[Data excerpts]
[Start of section]

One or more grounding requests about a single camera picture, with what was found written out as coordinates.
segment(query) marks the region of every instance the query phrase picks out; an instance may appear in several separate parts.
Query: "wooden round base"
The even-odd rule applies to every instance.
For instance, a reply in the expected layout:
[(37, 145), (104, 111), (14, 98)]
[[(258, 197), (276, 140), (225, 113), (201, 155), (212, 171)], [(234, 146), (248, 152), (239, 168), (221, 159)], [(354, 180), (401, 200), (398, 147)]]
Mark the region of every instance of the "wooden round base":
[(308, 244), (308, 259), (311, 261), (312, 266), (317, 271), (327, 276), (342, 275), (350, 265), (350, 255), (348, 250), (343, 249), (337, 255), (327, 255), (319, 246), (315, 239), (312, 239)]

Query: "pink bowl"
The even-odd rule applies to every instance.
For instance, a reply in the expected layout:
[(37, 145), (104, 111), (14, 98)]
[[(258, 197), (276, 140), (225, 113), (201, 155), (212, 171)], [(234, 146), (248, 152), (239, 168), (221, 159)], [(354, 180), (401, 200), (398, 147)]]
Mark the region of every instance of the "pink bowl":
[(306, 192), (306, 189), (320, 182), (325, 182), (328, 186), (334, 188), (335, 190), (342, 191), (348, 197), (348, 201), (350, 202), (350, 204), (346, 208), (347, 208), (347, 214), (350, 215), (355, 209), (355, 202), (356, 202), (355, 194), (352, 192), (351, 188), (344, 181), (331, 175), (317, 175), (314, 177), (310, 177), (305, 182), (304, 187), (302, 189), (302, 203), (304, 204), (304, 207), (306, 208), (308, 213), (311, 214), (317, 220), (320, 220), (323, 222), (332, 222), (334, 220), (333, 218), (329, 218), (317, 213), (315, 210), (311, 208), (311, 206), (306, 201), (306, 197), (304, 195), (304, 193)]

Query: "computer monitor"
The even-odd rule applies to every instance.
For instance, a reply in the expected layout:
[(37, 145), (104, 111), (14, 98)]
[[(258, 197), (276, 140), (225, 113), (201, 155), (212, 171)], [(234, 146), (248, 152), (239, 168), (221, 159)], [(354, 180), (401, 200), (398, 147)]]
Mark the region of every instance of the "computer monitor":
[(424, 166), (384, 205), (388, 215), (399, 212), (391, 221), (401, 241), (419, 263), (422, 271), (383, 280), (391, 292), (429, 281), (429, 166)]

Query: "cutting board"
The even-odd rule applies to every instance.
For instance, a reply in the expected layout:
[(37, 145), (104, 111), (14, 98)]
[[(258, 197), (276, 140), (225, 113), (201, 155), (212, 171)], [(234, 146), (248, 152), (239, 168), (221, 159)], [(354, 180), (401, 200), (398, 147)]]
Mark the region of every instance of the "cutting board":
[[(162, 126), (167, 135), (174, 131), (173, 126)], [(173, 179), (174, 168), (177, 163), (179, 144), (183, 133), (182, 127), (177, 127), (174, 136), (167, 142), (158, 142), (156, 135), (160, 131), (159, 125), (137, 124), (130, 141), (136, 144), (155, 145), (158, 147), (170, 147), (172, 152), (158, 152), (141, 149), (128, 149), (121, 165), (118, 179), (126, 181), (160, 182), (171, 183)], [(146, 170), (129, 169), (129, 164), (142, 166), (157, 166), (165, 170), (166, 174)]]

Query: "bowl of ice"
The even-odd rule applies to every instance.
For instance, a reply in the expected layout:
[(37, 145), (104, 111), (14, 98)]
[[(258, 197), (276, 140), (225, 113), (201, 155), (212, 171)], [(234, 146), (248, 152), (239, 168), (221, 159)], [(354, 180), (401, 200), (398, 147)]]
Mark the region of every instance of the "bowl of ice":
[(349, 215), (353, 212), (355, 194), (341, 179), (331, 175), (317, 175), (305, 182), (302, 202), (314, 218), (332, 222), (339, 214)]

[End of section]

(DESCRIPTION OF THE TASK):
Could you restate every entry verbatim, please?

(WRITTEN RESPONSE):
One or more grounding requests about a single camera picture, with what was found written out as coordinates.
segment(query) marks the region of every instance the query phrase picks out; an instance may appear in several separate parts.
Query: "wooden round base"
The even-odd rule applies to every instance.
For instance, a reply in the expected layout:
[(37, 145), (104, 111), (14, 98)]
[[(258, 197), (276, 140), (225, 113), (201, 155), (212, 171)], [(234, 146), (248, 152), (239, 168), (221, 159)], [(354, 180), (401, 200), (398, 147)]]
Mark the region of every instance of the "wooden round base":
[(308, 244), (308, 259), (311, 261), (312, 266), (317, 271), (327, 276), (342, 275), (350, 265), (350, 255), (348, 250), (343, 249), (337, 255), (327, 255), (319, 246), (315, 239), (312, 239)]

Query: "pink bowl"
The even-odd rule applies to every instance.
For instance, a reply in the expected layout:
[(37, 145), (104, 111), (14, 98)]
[[(258, 197), (276, 140), (225, 113), (201, 155), (212, 171)], [(234, 146), (248, 152), (239, 168), (221, 159)], [(354, 180), (401, 200), (398, 147)]]
Mark the region of every instance of the "pink bowl":
[(306, 192), (306, 189), (320, 182), (325, 182), (328, 186), (334, 188), (335, 190), (342, 191), (348, 197), (348, 201), (350, 202), (350, 204), (346, 208), (347, 208), (347, 214), (350, 215), (355, 209), (355, 202), (356, 202), (355, 194), (352, 192), (351, 188), (344, 181), (331, 175), (317, 175), (314, 177), (310, 177), (305, 182), (304, 187), (302, 189), (302, 203), (304, 204), (304, 207), (306, 208), (308, 213), (311, 214), (317, 220), (320, 220), (323, 222), (332, 222), (334, 220), (333, 218), (329, 218), (317, 213), (315, 210), (311, 208), (311, 206), (306, 201), (306, 197), (304, 195), (304, 193)]

Query: "computer monitor"
The even-odd rule applies to every instance.
For instance, a reply in the expected layout:
[(37, 145), (104, 111), (14, 98)]
[[(258, 197), (276, 140), (225, 113), (201, 155), (212, 171)], [(234, 146), (248, 152), (239, 168), (221, 159)], [(354, 180), (401, 200), (398, 147)]]
Mark the region of every instance of the "computer monitor":
[(424, 166), (384, 205), (388, 215), (399, 212), (391, 221), (401, 241), (419, 263), (422, 271), (383, 280), (391, 292), (429, 281), (429, 166)]

Query: "cutting board"
The even-odd rule applies to every instance.
For instance, a reply in the expected layout:
[(37, 145), (104, 111), (14, 98)]
[[(258, 197), (276, 140), (225, 113), (201, 155), (212, 171)], [(234, 146), (248, 152), (239, 168), (221, 159)], [(354, 180), (401, 200), (398, 147)]]
Mark the region of every instance of the "cutting board":
[[(162, 126), (167, 135), (174, 131), (173, 126)], [(173, 179), (174, 168), (177, 163), (179, 144), (183, 133), (182, 127), (177, 127), (174, 136), (167, 142), (158, 142), (156, 135), (160, 131), (159, 125), (137, 124), (130, 141), (136, 144), (155, 145), (158, 147), (170, 147), (172, 152), (158, 152), (141, 149), (128, 149), (121, 165), (118, 179), (126, 181), (160, 182), (171, 183)], [(146, 170), (129, 169), (129, 164), (142, 166), (157, 166), (165, 170), (166, 174)]]

Query: "bowl of ice"
The even-odd rule applies to every instance.
For instance, a reply in the expected layout:
[(37, 145), (104, 111), (14, 98)]
[[(258, 197), (276, 140), (225, 113), (201, 155), (212, 171)], [(234, 146), (248, 152), (239, 168), (221, 159)], [(354, 180), (401, 200), (398, 147)]]
Mark the region of every instance of the "bowl of ice":
[(349, 215), (353, 212), (355, 194), (341, 179), (331, 175), (317, 175), (305, 182), (302, 202), (314, 218), (332, 222), (339, 214)]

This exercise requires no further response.